Staatsanwaltschaft klagt vier Ex-Commerzbanker im Cum-Ex-Skandal an
Die Staatsanwaltschaft hat Anklage gegen vier ehemalige Commerzbank-Mitarbeiter wegen ihrer Rolle in Cum-Ex-Geschäften erhoben, die den deutschen Staat um zweistellige Milliardenbeträge betrogen haben sollen. Die strafrechtliche Verfolgung dieser Transaktionen, die vor etwa 18 Jahren stattfanden, wird damit fortgesetzt.
Nach Angaben in der vorliegenden Mitteilung hat die Staatsanwaltschaft vier ehemalige Commerzbanker angeklagt, die in Cum-Ex-Geschäfte verwickelt gewesen sein sollen. Der Skandal betraf zweistellige Milliardenbeträge, um die Banker den deutschen Staat nach Darstellung der Anklage betrogen haben. Die Transaktionen liegen etwa 18 Jahre zurück und werden nun strafrechtlich aufgearbeitet. Cum-Ex-Geschäfte waren komplexe Steuervermeidungsstrukturen, bei denen Aktien um den Dividendenstichtag herum zwischen Parteien gehandelt wurden, um mehrfach Kapitalertragssteuererstattungen geltend zu machen.
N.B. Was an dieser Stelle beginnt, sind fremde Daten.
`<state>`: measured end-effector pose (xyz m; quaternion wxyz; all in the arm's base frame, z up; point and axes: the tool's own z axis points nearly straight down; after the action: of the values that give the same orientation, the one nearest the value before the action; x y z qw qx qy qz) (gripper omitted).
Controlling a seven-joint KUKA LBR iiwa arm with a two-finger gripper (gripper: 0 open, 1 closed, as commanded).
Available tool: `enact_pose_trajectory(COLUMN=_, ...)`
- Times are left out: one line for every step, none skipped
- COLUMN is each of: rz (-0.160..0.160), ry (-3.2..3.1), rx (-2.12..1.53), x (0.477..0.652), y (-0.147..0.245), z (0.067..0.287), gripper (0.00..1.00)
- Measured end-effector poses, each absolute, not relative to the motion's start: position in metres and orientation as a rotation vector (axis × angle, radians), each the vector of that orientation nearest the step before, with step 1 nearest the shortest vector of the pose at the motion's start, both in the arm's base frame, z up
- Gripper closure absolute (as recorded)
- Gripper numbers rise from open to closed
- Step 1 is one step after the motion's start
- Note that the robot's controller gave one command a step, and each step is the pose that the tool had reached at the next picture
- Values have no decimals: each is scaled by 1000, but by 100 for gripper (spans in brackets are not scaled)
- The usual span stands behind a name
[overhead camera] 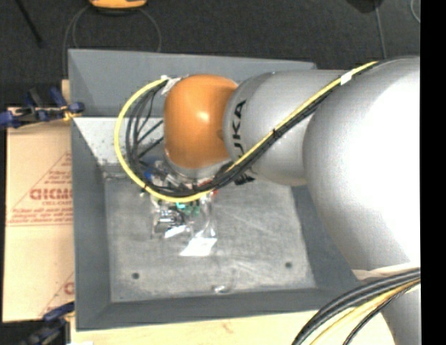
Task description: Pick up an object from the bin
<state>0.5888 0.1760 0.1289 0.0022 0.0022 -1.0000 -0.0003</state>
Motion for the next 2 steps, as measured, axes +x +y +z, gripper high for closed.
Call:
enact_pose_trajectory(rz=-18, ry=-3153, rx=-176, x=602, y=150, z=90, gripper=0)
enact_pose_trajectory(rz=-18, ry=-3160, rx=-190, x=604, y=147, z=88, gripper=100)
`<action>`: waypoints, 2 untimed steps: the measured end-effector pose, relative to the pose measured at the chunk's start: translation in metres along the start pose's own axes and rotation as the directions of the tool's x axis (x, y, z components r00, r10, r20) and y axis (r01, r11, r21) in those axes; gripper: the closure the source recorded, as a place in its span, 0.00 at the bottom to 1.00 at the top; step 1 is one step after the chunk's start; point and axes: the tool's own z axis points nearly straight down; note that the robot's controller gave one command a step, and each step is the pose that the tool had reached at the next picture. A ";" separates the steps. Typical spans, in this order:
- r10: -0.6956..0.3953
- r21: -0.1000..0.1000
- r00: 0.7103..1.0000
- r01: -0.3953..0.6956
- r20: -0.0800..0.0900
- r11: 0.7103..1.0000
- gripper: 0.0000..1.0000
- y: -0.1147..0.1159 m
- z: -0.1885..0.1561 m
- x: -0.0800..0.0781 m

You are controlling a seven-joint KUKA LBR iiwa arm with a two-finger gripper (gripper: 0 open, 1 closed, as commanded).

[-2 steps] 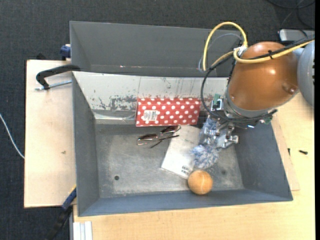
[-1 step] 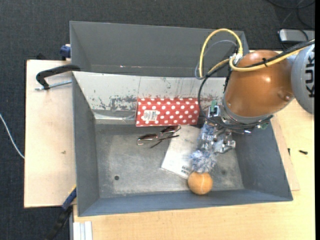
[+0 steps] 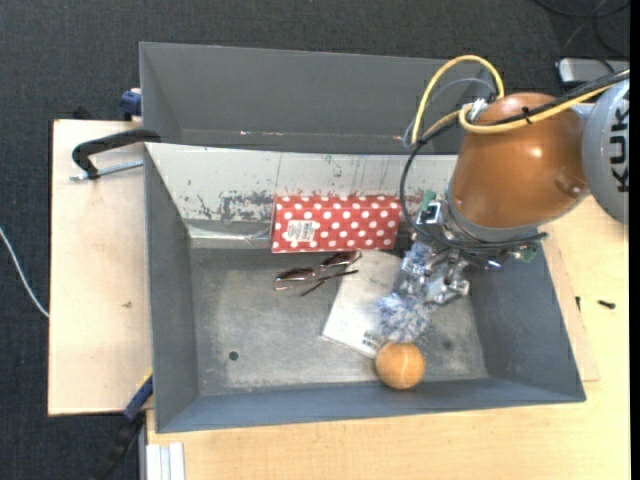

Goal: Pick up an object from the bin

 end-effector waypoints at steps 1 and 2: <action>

Der Cum-Ex-Skandal hat erhebliche Bedeutung für Finanzaufsicht und Steuerrecht in der Eurozone. Die Verfolgung dieser Fälle unterstreicht die stärkere Durchsetzung von Finanzmarktregeln durch europäische Behörden und schärft das Bewusstsein für Compliance-Risiken in Finanzinstituten. Für Banken und Finanzmarktakteure signalisiert dies, dass auch Jahre alte Transaktionen Gegenstand strafrechtlicher Ermittlungen werden können. Der Fall könnte Auswirkungen auf das Vertrauen in große Finanzinstitute haben und Regulatoren zu verstärkter Überwachung komplexer Finanzprodukte bewegen. Anleger und Kreditgeber beobachten solche Verfahren aufmerksam, da sie Fragen zur Corporate Governance und zum Risikomanagement bei etablierten Banken aufwerfen.